Le réquisitoire fait par le Procureur général, près la Cour criminelle spéciale qui conduit le procès opposant l’Etat gabonais à Sylvia et Nourredin Bongo, n’a pas été tendre avec les coaccusés, en l’occurrence Ian Ghislain Ngoulou qualifié de « Nicolas Fouquet moderne du Gabon », Saliou Mohamed Ali et Abdul Océni Ossa, de « Fils d’Elie » pour avoir été des architectes des détournements massifs des deniers publics.
Bras droit de Nourredin Bongo Valentin, fils ainé de l’ancien Chef de l’Etat déchu, Ian Ghislain Ngoulou était devenu un « bras opérationnel de la corruption » ayant contribué au « pillage » des deniers publics du pays estimés à plus de 4000 milliards de FCFA, soit environ 60% de la dette du Gabon évaluée à plus de 7000 milliards? a-t-on appris du Procureur général.
Durant son réquisitoire, Dr Eddy Minang, a usé d’une figure de style pour montrer le « caractère dangereux » du comportement de Ian Ghislain Ngoulou qu’il a assimilé à celui de Nicolas Fouquet, lequel fut un surintendant des finances de Louis XIV, Roi français du 16e siècle. Ce dernier était devenu par la suite un « prédateur financier ».

« Fouquet n’avait pas besoin de la couronne ; il avait les clés du trésor ; il n’avait pas besoin d’un sceptre ; il avait le pouvoir des signatures, des flux, des décisions secrètes », a fait savoir le Dr Minang, soulignant que ce Fouquet « contrôlait la richesse du chef ».
Pour avoir été les architectes des « détournements massifs deniers publics et de blanchement des capitaux », Saliou Mohamed Ali et Abdul Océni Ossa, ces deux frères consanguins se seraient, selon le Procureur général, écartés de la droiture qu’incarnerait leur père Ismaël Océni Ossa, ancien Grand Imam de la Mosquée centrale Libreville.

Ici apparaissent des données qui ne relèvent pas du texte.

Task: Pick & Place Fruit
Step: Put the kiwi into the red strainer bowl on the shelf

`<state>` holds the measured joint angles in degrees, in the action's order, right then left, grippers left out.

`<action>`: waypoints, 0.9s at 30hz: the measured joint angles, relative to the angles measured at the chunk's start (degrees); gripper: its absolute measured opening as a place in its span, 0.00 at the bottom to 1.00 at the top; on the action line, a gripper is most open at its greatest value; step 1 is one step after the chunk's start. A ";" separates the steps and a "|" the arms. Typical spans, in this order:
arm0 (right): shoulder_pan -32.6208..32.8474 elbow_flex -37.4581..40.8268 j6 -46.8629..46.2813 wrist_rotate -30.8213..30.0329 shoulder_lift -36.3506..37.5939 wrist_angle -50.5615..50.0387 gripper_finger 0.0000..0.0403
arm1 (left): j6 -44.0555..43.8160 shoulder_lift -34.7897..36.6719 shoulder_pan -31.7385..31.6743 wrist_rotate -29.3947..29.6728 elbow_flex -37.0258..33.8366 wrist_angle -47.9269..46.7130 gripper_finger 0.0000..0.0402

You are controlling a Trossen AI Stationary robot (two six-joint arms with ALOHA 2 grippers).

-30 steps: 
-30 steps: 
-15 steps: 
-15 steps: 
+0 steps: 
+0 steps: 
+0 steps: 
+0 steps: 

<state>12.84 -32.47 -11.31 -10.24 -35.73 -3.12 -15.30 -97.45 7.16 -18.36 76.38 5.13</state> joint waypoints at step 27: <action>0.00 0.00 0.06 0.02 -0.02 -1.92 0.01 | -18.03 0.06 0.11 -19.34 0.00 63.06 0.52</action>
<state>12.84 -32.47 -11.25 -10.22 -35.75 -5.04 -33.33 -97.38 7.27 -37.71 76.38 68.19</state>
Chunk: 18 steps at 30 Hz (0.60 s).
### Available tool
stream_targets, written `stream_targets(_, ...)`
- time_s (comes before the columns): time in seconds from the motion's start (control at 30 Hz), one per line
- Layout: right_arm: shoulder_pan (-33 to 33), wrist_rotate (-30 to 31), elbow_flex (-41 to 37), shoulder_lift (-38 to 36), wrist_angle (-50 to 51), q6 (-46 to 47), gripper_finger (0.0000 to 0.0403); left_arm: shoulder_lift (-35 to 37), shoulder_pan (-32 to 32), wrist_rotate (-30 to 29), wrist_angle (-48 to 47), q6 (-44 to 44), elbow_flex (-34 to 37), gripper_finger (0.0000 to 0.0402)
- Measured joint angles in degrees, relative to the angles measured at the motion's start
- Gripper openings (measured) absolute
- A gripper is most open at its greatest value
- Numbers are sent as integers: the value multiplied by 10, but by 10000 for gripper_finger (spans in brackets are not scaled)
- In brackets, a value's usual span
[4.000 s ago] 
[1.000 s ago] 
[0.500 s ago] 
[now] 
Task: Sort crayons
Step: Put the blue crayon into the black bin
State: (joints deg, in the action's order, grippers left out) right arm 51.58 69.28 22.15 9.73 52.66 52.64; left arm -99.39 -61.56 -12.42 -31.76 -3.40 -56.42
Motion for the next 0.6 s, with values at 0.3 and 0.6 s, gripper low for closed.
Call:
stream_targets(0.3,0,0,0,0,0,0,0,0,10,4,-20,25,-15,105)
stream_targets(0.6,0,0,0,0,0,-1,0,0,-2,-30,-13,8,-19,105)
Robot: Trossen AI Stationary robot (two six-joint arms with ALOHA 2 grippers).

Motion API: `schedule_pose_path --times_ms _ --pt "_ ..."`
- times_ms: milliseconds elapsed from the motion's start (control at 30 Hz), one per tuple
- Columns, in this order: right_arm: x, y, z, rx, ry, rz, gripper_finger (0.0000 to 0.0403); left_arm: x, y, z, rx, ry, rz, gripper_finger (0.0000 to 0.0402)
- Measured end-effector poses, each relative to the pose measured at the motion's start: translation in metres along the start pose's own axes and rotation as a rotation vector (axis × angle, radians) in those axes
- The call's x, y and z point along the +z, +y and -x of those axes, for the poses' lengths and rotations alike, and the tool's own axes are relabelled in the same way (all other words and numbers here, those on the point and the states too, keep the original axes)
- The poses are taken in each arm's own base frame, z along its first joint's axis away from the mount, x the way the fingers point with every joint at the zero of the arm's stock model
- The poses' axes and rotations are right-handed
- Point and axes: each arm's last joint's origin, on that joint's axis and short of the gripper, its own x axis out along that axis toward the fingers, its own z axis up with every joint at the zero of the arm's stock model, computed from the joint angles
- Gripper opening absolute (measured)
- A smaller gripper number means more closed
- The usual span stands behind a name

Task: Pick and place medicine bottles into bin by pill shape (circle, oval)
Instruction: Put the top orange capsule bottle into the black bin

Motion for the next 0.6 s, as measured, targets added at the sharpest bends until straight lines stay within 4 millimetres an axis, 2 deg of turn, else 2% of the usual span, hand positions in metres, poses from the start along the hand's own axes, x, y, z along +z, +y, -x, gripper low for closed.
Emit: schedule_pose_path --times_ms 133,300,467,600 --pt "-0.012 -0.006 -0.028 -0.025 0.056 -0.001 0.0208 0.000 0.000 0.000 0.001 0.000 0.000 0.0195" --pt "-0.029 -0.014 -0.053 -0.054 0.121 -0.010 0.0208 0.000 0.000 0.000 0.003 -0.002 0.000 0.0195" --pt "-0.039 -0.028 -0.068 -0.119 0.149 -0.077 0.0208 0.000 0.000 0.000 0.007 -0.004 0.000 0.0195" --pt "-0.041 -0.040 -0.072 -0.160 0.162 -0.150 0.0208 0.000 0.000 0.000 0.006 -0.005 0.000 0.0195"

En faisant allusion à un récit de la bible, le Procureur général a pris l’exemple d’Elie qui fut un grand prêtre. C’était un grand personnage qui avait une grande probité morale. Un homme dont la simple autorité suffisait à maintenir l’ordre moral de tout un peuple. Et ses deux fils, Hophni et Phineas, avaient grandi dans cette lumière. Ils avaient grandi dans la prière, dans le respect du sacré, dans l’aura d’un père irréprochable.
Poursuivant son narratif, Dr Eddy Minang, renseigne que ces deux fils devenus prêtres à leur tour, se détournèrent de Dieu et devinrent «des hommes pervers »(1 Samuel 2:12) ». La bible indique que lorsque les fidèles apportaient les offrandes destinées à Dieu, les fils d’Elie envoyaient un serviteur qui n’était pas là pour aider, ni pour servir, mais pour saisir. Dans sa main, une fourche. Une fourche à trois dents.
Massive, lourde, agressive. Ce serviteur plongeait violemment la fourche dans les marmites sacrées. Sans discernement. Sans pudeur. Sans crainte. Ce que la fourche arrachait, les fils d’Elie le prenaient. Ce que la fourche capturait, les fils d’Elie le dévoraient comme si tout leur appartenait.
« Cette scène résonne étrangement avec ce que nous avons vécu ici, au Gabon. Car, ce que les fils d’Elie faisaient avec leur fourche de fer, les frères Abdul et Mohamed l’ont fait avec leur nom, leur proximité avec Noureddin Bongo Valentin leur impunité supposée, leur arrogance sans limite », a-t-il fait constater à la cour.
Comme Nicolas Fouquet, les deux fils d’Eli ont été anéantis par leurs propres turpitudes.